Policy Promises and Gaps
In December 2024, Mexico’s newly elected president, Claudia Sheinbaum, announced a sweeping package of reforms tackling gender-based violence. Measures included a National Registry of Protection Orders and the appointment of specialized femicide prosecutors across the Mexican states.
These reforms, in theory, could improve investigative consistency and bring accountability and justice. However, many observers warn that broader structural issues — especially the continued militarization of security forces — threaten to undermine any positive gain.
A report by Mie Hoejris Dahl published on Inkstick media highlighted staggering systemic failings: fewer than 3% of femicide cases are prosecuted, and only 1% lead to convictions. Human rights lawyer Melissa Ayala Garcia described how the judicial system often mishandles cases — losing files, re-victimizing survivors, and leaving cases to weaken indefinitely.
The Human Toll
Behind every femicide statistic is a family left searching for justice. According to the Red Nacional de Refugios (RNR), nearly 11,000 women and children sought out emergency shelter between September 2024 and January 2025 alone — a 17% increase compared to the previous year. The rise came even as federal funding for shelters was cut by 4%, leaving many safe houses overstretched and under-sourced.
Many activists say these shelters are lifelines in a country where impunity prevails. This leaves survivors and their families to feel trapped and failed by the system that was made to protect them, and can often re-traumatize them through neglect and bureaucratic delay.
For many families, public remembrance becomes an act of resistance. The collective “Las Nombramos Bordando” Travels city to city, embroidering the names of femicide victims on quilts. Each stitch is both a memorial and a warning: that women’s lives cannot be reduced to the missing case files or forgotten numbers. Similar movements have erected “antimonumentas” — purple steel memorials in Mexico City and Guadalajara — as permanent reminders that justice has yet to be delivered.
However, even activists themselves are at risk. In October 2024 and later April 2025, the disappearance and murder of Sandra Domínguez, a feminist lawyer and defender of Indigenous women’s rights in Oaxaca, Shocked civil society. Her death underscored what many had already feared: even those who fight may become victims of what they fight for.
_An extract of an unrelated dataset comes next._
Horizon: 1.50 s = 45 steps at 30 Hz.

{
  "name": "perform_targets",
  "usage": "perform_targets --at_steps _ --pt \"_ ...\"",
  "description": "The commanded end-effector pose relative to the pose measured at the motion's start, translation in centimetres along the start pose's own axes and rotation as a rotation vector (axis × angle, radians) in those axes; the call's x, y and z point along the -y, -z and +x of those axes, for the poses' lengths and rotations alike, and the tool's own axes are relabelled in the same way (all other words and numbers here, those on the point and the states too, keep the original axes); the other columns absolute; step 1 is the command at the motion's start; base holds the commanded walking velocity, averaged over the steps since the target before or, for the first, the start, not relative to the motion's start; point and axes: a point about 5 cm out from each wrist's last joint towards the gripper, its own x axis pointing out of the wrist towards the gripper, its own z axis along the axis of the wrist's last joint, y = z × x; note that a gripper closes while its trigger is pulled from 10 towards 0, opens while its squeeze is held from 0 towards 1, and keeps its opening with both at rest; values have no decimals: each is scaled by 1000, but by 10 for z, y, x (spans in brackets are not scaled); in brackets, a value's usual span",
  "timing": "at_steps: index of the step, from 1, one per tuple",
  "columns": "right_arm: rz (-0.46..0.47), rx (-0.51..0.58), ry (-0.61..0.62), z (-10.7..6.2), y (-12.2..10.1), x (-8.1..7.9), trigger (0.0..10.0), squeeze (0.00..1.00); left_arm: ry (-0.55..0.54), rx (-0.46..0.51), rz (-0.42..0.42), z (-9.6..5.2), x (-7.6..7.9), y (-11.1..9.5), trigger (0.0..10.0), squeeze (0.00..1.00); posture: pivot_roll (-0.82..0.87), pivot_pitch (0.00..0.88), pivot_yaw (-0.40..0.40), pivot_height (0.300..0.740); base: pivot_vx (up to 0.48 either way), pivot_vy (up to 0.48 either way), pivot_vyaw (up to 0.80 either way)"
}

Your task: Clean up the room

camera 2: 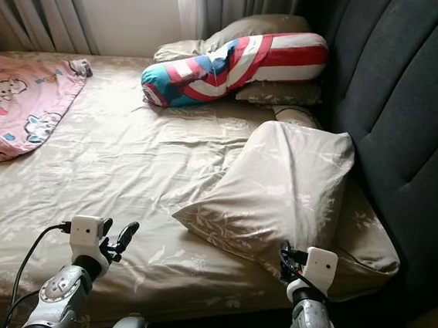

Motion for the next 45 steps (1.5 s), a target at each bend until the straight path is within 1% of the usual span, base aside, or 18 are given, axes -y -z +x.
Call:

A Generational Reckoning — and Why It Matters
All across Mexico, younger generations are openly challenging the cultural scripts of machismo and marianismo. Students, artists, and grassroots feminist groups organize marches each March 8th, flood social media with testimonies under hashtags like # NiUnaMenos, and demand accountability from politicians who long dismissed femicides as “isolated crimes”. LGBTQ+ activists have also joined the fight, arguing that rigid gender roles harm everyone, not just women, by enforcing narrow definitions of masculinity and femininity.
This generational pushback matters because cultural change is as critical as legal reform. The Washington Office on Latin America (WOLA) warns that even new laws will falter if prosecutors, judges, and police remain steeped in patriarchal attitudes. Similarly, the Observatorio Ciudadano Nacional del Feminicidio (OCNF) stresses that true progress will only come when violence against women is not seen as a private misfortune, but as a public, structural issue. Every year, hundreds of Mexican women are killed, and thousands disappear. Until the old frameworks of control can be dismantled, reforms will only remain partial measures.